By Bob Dolgan
Campaign Manager
In the past four weeks I’ve been to Washington, the St. Louis area, Springfield, and of course, Chicago, helping spread the word about summer meals and learning about solutions that will ensure more children receive food. It’s easy for those of us who mostly sit at desks in climate-controlled offices to conceive of ideas for ending summer hunger, but the reality is that implementation is a generational challenge that requires dramatic policy change and a broad array of stakeholders. There is no universal solution for summer hunger: every region, every state and every community faces unique barriers.
The challenges during summer are clear: Only 15 percent of low-income children in Illinois receive summer meals. A total of more than 640,000 children in the state are food insecure, meaning they face uncertain or limited access to food. In addition to enacting a new Child Nutrition Reauthorization, I believe there are three opportunities that would ensure children are fed: extensive education of the public, a re-shaping of the summer meals experience and an injection of private funding.
- Child Nutrition Reauthorization: First and foremost, we need a strong Child Nutrition Reauthorization to replace the law that expires Sept. 30. CNR will set funding for all child nutrition programs, including school breakfast and lunch, and summer meals, for the next five years.

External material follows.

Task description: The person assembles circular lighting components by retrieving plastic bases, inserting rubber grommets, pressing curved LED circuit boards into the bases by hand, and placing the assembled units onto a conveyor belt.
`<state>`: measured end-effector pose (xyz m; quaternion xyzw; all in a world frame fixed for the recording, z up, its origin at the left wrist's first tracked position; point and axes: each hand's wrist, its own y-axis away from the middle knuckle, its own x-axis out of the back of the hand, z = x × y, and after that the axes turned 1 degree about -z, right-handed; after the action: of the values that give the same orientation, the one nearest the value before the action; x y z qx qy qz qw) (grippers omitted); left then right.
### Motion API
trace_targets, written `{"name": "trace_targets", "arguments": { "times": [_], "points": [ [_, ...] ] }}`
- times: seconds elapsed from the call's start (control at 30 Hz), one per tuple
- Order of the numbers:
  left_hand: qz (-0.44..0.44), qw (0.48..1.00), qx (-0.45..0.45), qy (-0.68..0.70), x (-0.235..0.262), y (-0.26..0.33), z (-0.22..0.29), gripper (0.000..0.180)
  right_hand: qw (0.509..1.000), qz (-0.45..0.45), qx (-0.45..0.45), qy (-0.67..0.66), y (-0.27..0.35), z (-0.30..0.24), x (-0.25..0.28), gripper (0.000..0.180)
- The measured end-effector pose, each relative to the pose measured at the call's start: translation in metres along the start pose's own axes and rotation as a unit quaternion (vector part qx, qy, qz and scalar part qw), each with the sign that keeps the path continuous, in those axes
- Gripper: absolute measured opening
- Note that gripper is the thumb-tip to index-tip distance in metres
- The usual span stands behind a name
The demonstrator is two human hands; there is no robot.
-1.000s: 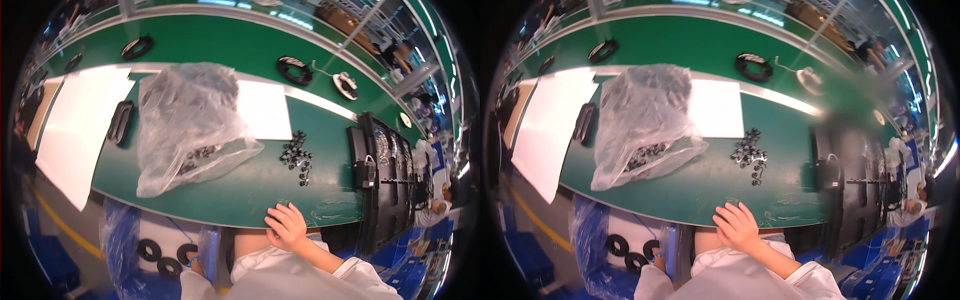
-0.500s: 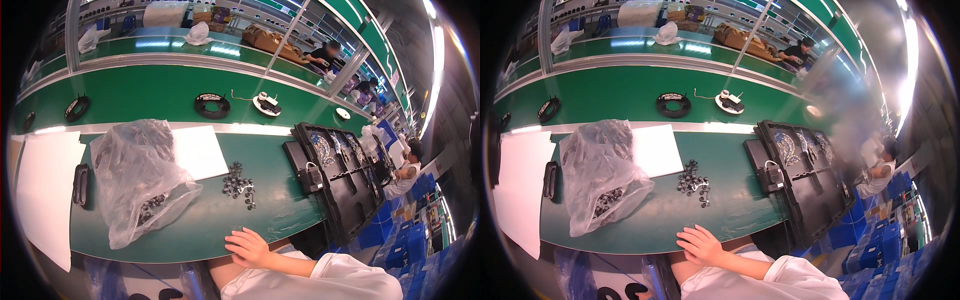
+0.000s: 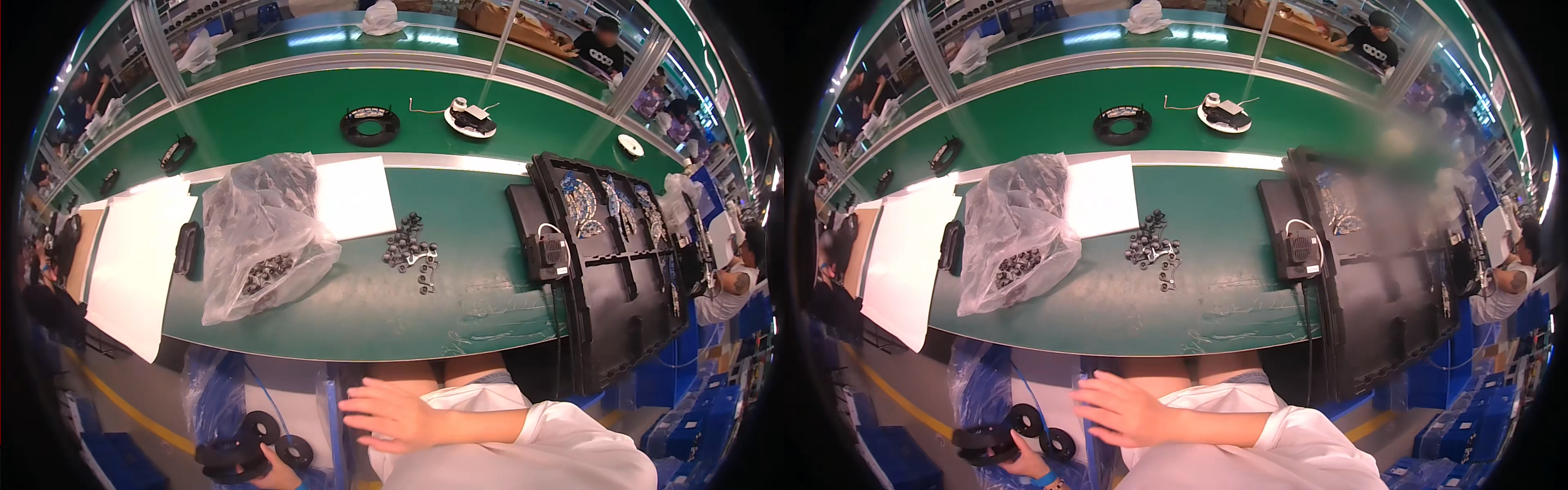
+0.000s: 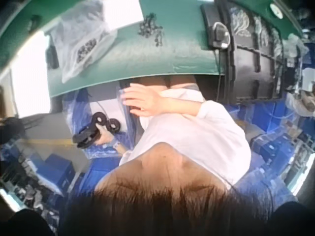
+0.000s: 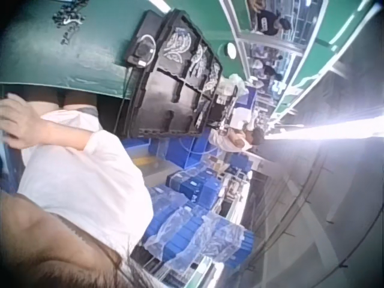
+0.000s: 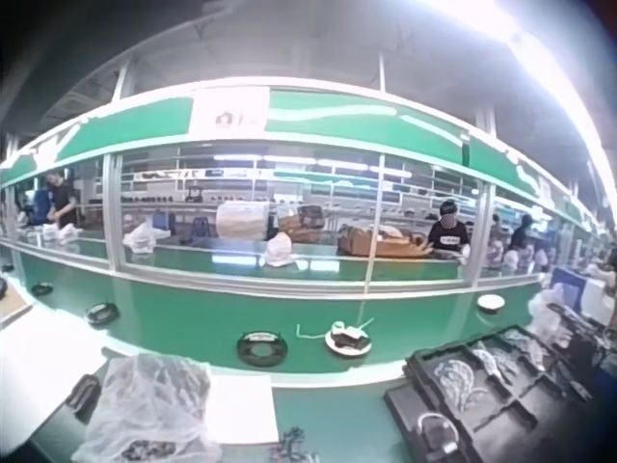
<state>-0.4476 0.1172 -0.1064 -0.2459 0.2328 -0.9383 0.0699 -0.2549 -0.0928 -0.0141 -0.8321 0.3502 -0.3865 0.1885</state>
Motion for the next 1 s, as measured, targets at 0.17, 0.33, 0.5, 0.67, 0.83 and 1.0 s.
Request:
{"name": "trace_targets", "arguments": {
  "times": [0.17,0.33,0.5,0.67,0.83,1.0],
  "points": [
    [-0.302,0.917,-0.232,0.120,-0.006,0.014,0.112,0.049,0.977,0.006,-0.018,-0.213,-0.019,-0.017,0.021,0.069],
    [-0.612,0.630,-0.377,0.296,-0.070,0.032,0.253,0.036,0.916,0.137,-0.187,-0.327,0.022,0.004,0.058,0.080],
    [-0.696,0.589,-0.202,0.356,-0.086,0.058,0.262,0.045,0.810,0.354,-0.254,-0.394,0.051,0.012,0.081,0.050],
    [-0.633,0.609,-0.025,0.478,-0.101,0.061,0.262,0.059,0.720,0.389,-0.317,-0.479,0.073,0.038,0.111,0.045],
    [-0.580,0.638,0.127,0.490,-0.116,0.042,0.206,0.058,0.747,0.377,-0.400,-0.375,0.092,0.053,0.124,0.042],
    [-0.567,0.687,0.194,0.411,-0.128,0.022,0.189,0.047,0.838,0.381,-0.346,-0.181,0.096,0.060,0.124,0.048]
  ]
}}
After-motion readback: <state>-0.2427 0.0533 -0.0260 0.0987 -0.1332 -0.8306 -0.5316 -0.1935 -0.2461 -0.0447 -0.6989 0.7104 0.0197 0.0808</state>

Proposals in the Senate’s recent draft of a bill would enable the delivery of mobile meals, aiding children in urban and rural areas of Illinois. In urban areas, crossing busy streets in high-crime areas is a safety hazard; in rural areas, existing sites are far apart (some counties do not have any sites at all). Summer participation would increase almost immediately if the new bill is passed.
- Educating the public is important, both for the families we serve in summer and the potential supporters of the program. Many families simply don’t know where meals are available. And if they do know, it can be daunting to go to an unfamiliar site in a time of great need. The majority of sites are open to any family, including public schools that offer a welcoming environment, and in Chicago, “Lunch Stop” food carts outside of CPS sites. (Note: Our No Kid Hungry Illinois program is a proud funder of the Lunch Stop program.) Anyone in the general populace can help connect families to summer meals. If you don’t know someone in need, someone you know does. Our social media platforms and website, www.summermealsillinois.org, make it easy to share information.
- There are more than 1,700 summer meal sites in Illinois, and every one is unique. They range from Camp Ondessonk, a sleep-away camp in southern Illinois’ Shawnee National Forest, to Altgeld 13136, a building in Chicago’s Altgeld Gardens’ public housing complex. Due to resource constraints, many sites cannot provide much more than a meal when children arrive at their doors. Recreational and educational activities, though, bring sites alive with the sounds of children at play while addressing the academic “summer slide” that takes place children are not in school. At outdoor sites surrounded by asphalt, even one picnic table transforms the experience. Making summer sites about more than food adds dignity and respect for the people we serve.
- More dollars are needed at every level of the Summer Foodservice Program, starting with funding for the meals. Most summer providers do not have the equipment or resources to offer made-from-scratch meals to children. The quality of the meals makes a significant difference, particularly for teens who already are fickle eaters. Additional dollars to acquire tasty, quality ingredients would help. Many programs, entirely operated by volunteers, have been hit hard by state budget reductions and have struggled to keep their doors open. And if new provisions are available in the next CNR, we will need transportation to reach distant rural areas and the infrastructure to serve urban and suburban areas where there are gaps.
Summer is only one component of the solution to child hunger. We face challenges during the breakfast and after-school time periods, too. But as summer winds down, we have opportunities to think about what more we can do in time for next year. And inch closer to a day when no child goes hungry.